=== ASSIGNMENT ===
List all lines of the data that include the string "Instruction".

=== Data excerpts ===
Segment Open

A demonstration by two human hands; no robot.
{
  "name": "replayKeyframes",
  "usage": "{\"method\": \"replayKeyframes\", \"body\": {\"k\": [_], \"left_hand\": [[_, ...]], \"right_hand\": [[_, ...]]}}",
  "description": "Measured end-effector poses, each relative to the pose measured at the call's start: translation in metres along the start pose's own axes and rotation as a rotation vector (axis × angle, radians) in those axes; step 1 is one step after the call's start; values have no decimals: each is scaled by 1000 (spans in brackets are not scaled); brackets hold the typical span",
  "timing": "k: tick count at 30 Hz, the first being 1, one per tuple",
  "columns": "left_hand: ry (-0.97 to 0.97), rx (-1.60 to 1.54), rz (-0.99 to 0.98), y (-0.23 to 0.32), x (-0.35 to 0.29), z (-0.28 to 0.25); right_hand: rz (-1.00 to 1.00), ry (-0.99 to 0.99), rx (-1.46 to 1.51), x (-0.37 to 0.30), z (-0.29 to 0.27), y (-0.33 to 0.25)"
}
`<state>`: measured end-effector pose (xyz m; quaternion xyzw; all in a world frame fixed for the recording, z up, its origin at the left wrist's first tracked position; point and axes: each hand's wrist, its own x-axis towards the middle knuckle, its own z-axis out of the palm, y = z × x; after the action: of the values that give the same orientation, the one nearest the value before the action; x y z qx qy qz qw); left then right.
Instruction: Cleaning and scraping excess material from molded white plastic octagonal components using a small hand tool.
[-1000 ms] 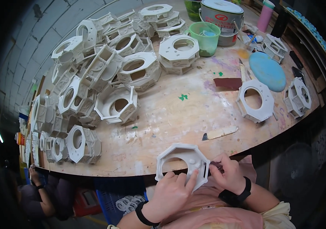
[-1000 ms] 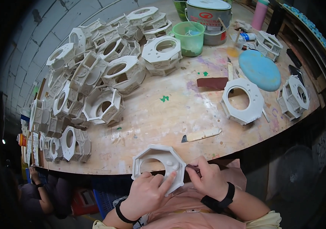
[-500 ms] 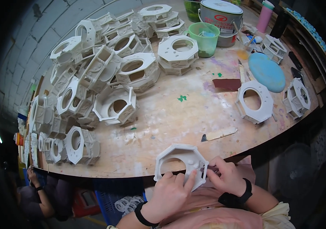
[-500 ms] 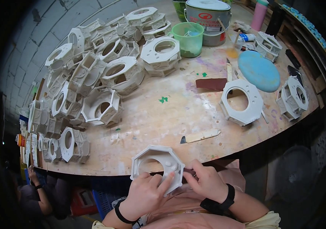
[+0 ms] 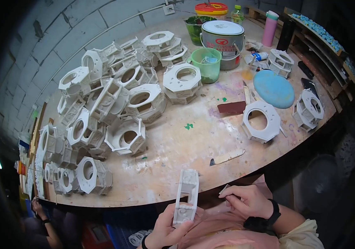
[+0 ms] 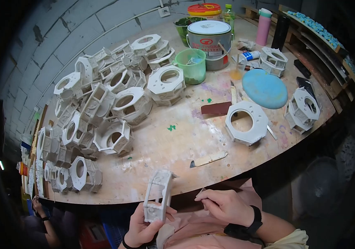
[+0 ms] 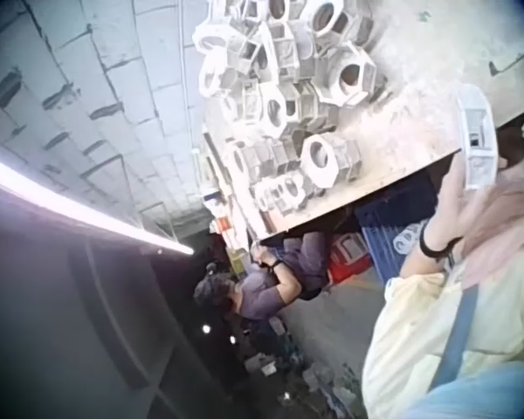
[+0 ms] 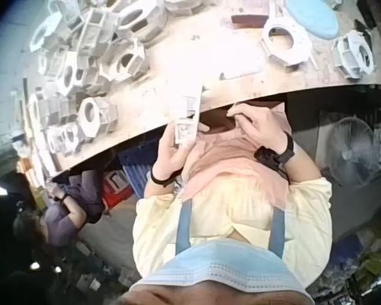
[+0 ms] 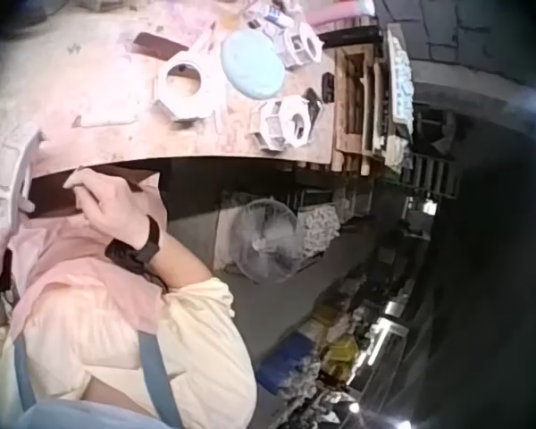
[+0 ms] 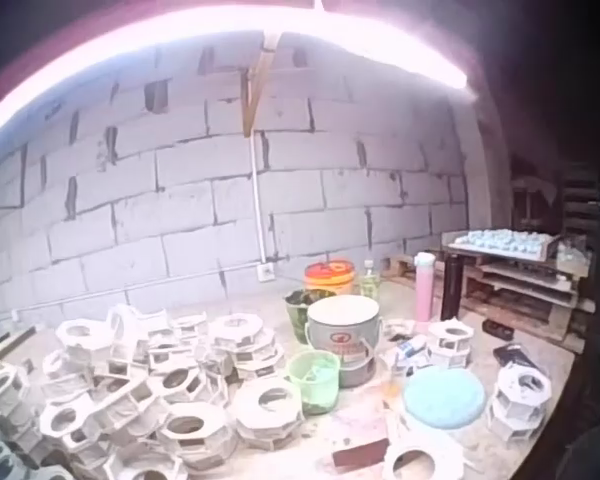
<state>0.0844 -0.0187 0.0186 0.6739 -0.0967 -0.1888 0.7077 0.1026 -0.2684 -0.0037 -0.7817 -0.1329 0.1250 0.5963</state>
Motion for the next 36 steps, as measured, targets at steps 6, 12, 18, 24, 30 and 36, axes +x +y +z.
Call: {"method": "replayKeyframes", "body": {"k": [6,12,18,24,30,36], "left_hand": [[-9,-510,-34,-2,-6,7],[-159,-883,-30,-29,-7,5],[-182,-1017,-44,-27,0,3],[-91,-923,-102,-25,-1,6],[127,-667,-139,-30,4,-4],[217,-531,-161,-36,1,-2]], "right_hand": [[4,-15,-80,4,3,-5],[213,-170,338,0,15,19],[200,-183,632,-7,21,29],[159,-115,597,-8,14,18],[183,-119,337,-9,5,2],[156,-147,214,-11,9,6]]}}
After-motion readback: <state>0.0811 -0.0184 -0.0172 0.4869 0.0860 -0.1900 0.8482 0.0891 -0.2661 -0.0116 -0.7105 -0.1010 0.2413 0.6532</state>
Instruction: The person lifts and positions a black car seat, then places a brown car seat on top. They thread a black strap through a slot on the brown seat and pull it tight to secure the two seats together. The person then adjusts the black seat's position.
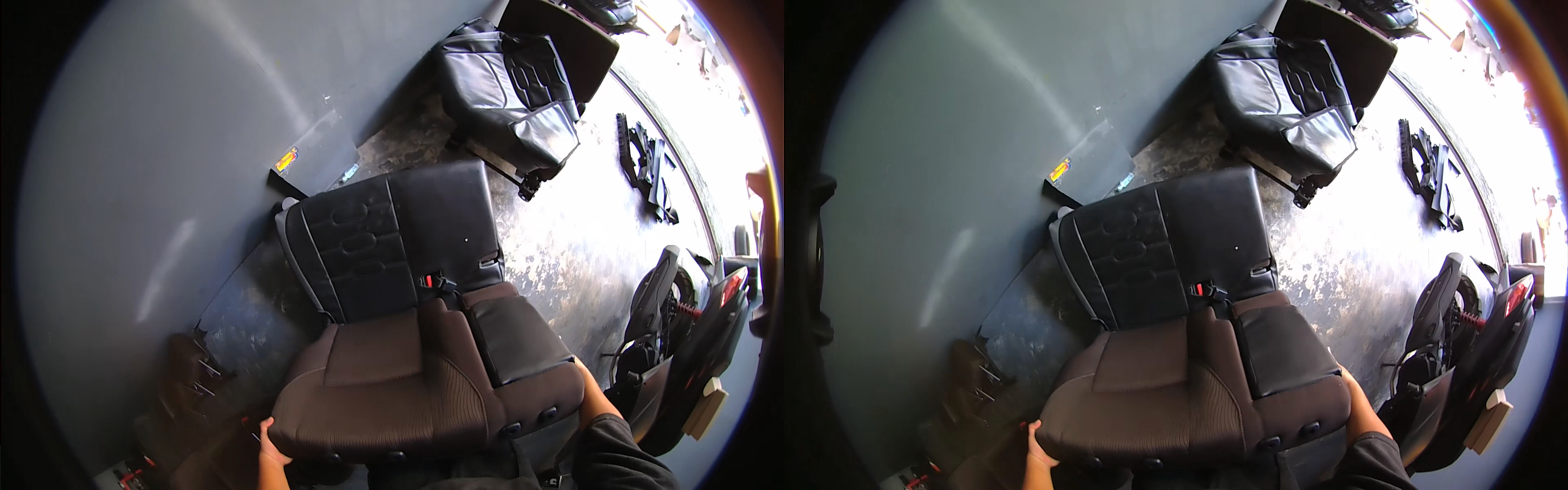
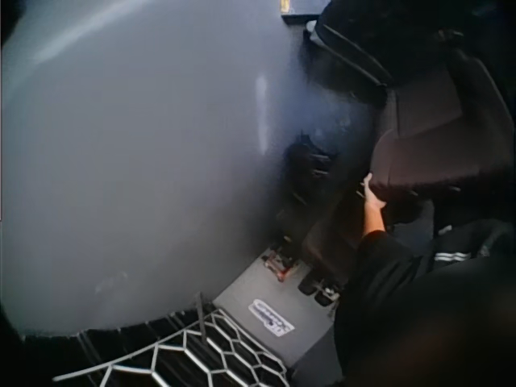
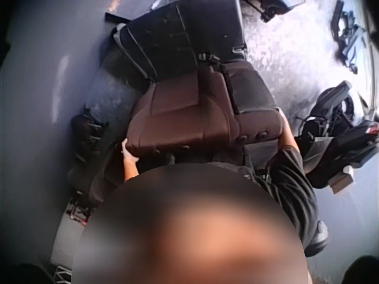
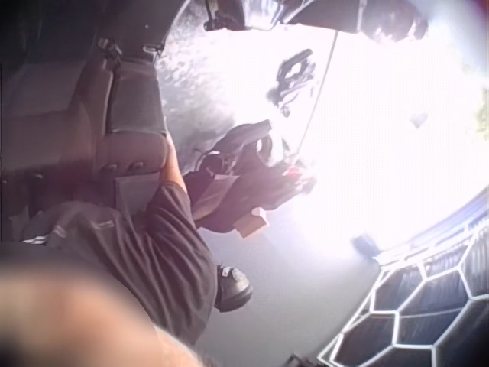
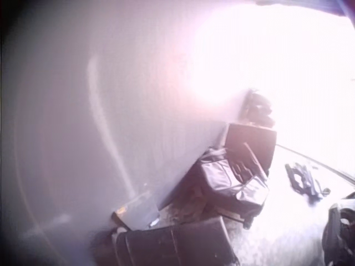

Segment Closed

=== EXERCISE RESPONSE ===
Instruction: Cleaning and scraping excess material from molded white plastic octagonal components using a small hand tool.
Instruction: The person lifts and positions a black car seat, then places a brown car seat on top. They thread a black strap through a slot on the brown seat and pull it tight to secure the two seats together. The person then adjusts the black seat's position.

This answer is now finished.